GSA Connects 2021 in Portland, Oregon

Paper No. 65-10
Presentation Time: 10:45 AM


IONESCU, Adelie, GGP, Missouri State University, 901 S National Ave, SPRINGFIELD, MO 65897 and MCKAY, Matthew, Geology Department, Missouri State University, 901 S National Ave, Springfield, MO 65897-0027

The Alabama Blue Ridge of the southern Appalachians contains metamorphic rocks juxtaposed along thrust faults that carry rocks of different metamorphic grade. The timing of these thrust faults is traditionally interpreted to break towards the hinterland, where younger faults progressively develop toward the southeast. To test the timing of thrust faults in the Alabama Blue Ridge, we present geologic mapping and U-Pb zircon from 14 samples of the northern Blue Ridge. U-Pb zircon analyses collected by laser ablation depth profiling of zircon rims from 8 samples reveal subpopulations of elevated U/Th (>10) zircon populations interpreted to reflect 370-345 Ma metamorphism in the Ashland Supergroup.
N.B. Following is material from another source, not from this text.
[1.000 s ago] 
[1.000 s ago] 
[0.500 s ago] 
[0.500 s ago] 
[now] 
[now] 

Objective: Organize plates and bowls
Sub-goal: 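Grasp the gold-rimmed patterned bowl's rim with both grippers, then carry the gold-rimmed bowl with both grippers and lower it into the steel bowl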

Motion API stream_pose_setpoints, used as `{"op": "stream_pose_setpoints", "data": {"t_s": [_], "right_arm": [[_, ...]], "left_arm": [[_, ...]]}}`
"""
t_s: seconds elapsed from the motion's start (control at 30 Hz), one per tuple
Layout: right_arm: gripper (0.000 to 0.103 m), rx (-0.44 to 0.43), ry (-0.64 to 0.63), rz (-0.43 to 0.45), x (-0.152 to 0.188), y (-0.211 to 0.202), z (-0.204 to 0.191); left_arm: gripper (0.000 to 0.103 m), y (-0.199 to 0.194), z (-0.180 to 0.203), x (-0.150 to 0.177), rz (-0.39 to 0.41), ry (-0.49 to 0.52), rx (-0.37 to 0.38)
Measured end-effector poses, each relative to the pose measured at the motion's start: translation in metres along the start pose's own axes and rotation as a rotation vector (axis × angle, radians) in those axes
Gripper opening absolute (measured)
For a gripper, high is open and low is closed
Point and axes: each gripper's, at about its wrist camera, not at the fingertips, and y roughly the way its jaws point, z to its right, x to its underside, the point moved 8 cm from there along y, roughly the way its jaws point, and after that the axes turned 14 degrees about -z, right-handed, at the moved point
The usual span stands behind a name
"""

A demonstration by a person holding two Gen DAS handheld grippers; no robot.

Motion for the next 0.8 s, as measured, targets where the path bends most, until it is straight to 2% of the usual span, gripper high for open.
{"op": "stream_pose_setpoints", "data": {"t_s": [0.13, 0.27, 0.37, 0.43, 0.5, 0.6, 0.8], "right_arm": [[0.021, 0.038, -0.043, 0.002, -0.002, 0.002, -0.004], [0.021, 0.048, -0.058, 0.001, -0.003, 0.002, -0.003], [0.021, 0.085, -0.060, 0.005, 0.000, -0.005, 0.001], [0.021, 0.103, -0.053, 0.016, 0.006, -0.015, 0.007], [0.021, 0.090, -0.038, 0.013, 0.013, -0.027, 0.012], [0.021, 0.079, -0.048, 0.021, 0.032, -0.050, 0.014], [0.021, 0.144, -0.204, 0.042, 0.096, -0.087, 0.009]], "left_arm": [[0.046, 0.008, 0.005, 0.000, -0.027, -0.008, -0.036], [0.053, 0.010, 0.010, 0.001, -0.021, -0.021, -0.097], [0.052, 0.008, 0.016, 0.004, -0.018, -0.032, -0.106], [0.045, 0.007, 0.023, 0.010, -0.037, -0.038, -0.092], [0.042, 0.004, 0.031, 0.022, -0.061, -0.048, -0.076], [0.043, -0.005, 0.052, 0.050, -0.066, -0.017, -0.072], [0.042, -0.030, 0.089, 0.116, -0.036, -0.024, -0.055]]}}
The Ashland Supergroup, a unit containing mid-to-upper amphibolite facies rocks, must have been loaded to mid-crustal conditions between 370 and 345 Ma, which coincides with burial and metamorphism of the Emuckfaw Group and Jackson’s Gap Group to the southeast. These assemblages to the southeast, however, are separated by the Wedowee Group, which experienced peak metamorphism at 331-320 Ma (Stowell et al, 2019). A 40Ar/39Ar muscovite cooling age from the Jackson’s Gap Group is ~315 Ma (Whitmore, 2018).

The simultaneous loading of rocks in the footwall and exhumation of rocks in the hanging wall of the Alexander City fault suggests thrust loading as a mechanism to drive metamorphism in the Alabama Blue Ridge. A similar timing relationship exists between the Talladega belt and overriding Ashland Supergroup, where older metamorphic rocks of the Ashland Supergroup were likely juxtaposed on top of the Talladega belt between 330 and 320 Ma, which we interpret to reflect thrust loading. Peak metamorphism for the Talladega belt is constrained to 334-320 Ma (McClellan et al, 2007).

These interpretations would require that two different thrust fault systems in different parts of the Alabama Blue Ridge were actively loading rocks to mid-crustal conditions and stacking metamorphic thrust sheets. After metamorphic stacking, the intermediate Goodwater-Enitachopco fault that separates the Ashland Supergroup and Wedowee Group placed the Wedowee/Emuckfaw thrust system above the Talladega-Ashland thrust system. The proposed timeline requires out of sequence thrust fault development, with two, synchronous thrust fault systems active 330-320 Ma within the Appalachian hinterland.